Tran makes a new and tighter fit grab rail than the one that NW posted. I had the old one and went to the new one that is rock solid. Takes about 2 minutes to put the windshield on and tighten down the grab rail.


----------



## Super Dave (May 26, 2004)

Super Dave said:


> both of my 18 ft boats fit inside in the past. I cut a hole in the siding in the back of the garage and would let the kids and wife push while I pulled and guided the tongue thru the hole. A removable tongue on my next two boats allowed me to use a smaller boat storage space. If I would have known about the removable tongue aspect my preference would have been to be able to back the boat in instead of pulling it in by hand which meant disconnect, move vehicle, pull the length of the driveway into the garage. I also had the removable windshield and top bar. All it takes for the top bar is to get someone that works with stainless and get them to cut both sides in the verticle part, use a spreader swage to bulge out the bar and then drill a couple holes for pins to hold it on. The windshield can be done yourself the only critical part is drilling holes in the windshield without cracking it. The fittings with wing nuts can be bought online or at any dealer. For that matter, the dealer should be able to install the fittings and cut the holes for a nominal price. I assume you have not taken delivery yet so get the dealer to do both the windshield and the removable tongue. Just be sure the boat is set up properly with no protruding parts. You won't put a 23 ft boat in your garage but can get it inside a smaller shed. Good luck.


one other thing. if you have a removable windshield, it's a good idea to always trailer the boat down the highway with the windshield removed. it not only saves on drag with better gas mileage but also avoids rock hits and 18 wheelers whizzing by and breaking the windshield from wind force. with the quick connects it only takes a minute or two to remove it.


----------



## SeaJay33 (Dec 6, 2010)

Our 19 foot Frontier takes a moderate chop really well and is garage kept. It came with a removable windshield and the console handrail was modified so that it is easily removable. Electronics had to be carefully chosen and installed since vertical clearance was a big issue. We also had the trailer modified with a folding tongue. Fred at Red Wing Boat Company was especially helpful with these modifications.


----------



## captnickm (Feb 16, 2011)

17' Boston Whaler might be a good choice.


----------



## Yams (Jul 16, 2008)

I have a Dargel Skout 170 with a folding tongue trailer that fits just perfect.

It is for sale too!


----------



## saltie dawg (Jan 13, 2011)

If your primary concern in boat ownership is handling the "slop" then you prolly ought to add-on to your garage. As I get less and less younger  I realize more and more that every inch of length gives more and more enjoyment riding :spineyes: If your priority is just getting there... any ole ride'll do so just stick somethin in there that'll fit.

just havin fun
Good Luck 
saltie dawg


----------



## caldvn (Sep 25, 2009)

In case you are looking for a t-top but still want to park in the garage. I would pick this over bimini top.

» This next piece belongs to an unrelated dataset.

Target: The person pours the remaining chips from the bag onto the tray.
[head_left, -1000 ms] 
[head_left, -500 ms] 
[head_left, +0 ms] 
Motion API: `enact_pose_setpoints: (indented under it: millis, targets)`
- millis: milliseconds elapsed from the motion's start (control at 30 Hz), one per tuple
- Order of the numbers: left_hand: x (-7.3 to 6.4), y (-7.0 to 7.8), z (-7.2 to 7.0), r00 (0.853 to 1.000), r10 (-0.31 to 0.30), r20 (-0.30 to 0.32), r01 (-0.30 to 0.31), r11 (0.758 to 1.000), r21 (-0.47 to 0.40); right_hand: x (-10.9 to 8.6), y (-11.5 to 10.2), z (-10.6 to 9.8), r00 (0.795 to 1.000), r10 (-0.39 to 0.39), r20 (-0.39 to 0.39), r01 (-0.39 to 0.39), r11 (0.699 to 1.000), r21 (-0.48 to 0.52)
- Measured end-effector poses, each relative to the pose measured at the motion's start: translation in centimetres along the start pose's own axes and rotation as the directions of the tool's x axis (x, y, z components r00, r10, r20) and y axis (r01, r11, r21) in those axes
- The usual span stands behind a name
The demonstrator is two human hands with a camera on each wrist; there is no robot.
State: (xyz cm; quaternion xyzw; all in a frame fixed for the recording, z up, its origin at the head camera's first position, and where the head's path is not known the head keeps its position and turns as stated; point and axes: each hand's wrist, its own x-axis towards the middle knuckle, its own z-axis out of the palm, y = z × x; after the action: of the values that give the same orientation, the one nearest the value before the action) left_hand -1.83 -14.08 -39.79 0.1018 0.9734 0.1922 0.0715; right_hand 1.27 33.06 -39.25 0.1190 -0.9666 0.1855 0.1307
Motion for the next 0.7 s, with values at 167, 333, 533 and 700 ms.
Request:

http://www.rnr-marine.com/T-Topless.shtml


----------



## crawdaddct (Sep 14, 2011)

My 18 ft Kenner fits as is. I angle it in, with no problem. If I lower the trailer down, the CC goes in fine. I just raise it back up once inside.


----------



## Kevin Spectackler (Feb 1, 2012)

poppadawg said:


> Is there such a thing? My garage is 21' deep with a standard door. I don't think most center consol will fit due to height.. I want to uograde, but no way can I stomach paying stoarge fees. I kills me now that I don't get out enough, paying 100 plus a month to not use it would be self induced trauma. Would like to get something that can handle some slop. Any body know of such a boat


We have a 20 foot center console bay boat that we've stored in our garage since we bought it new in 1992. I have too many recommendations and suggestions for one post without a little more information to know where to start.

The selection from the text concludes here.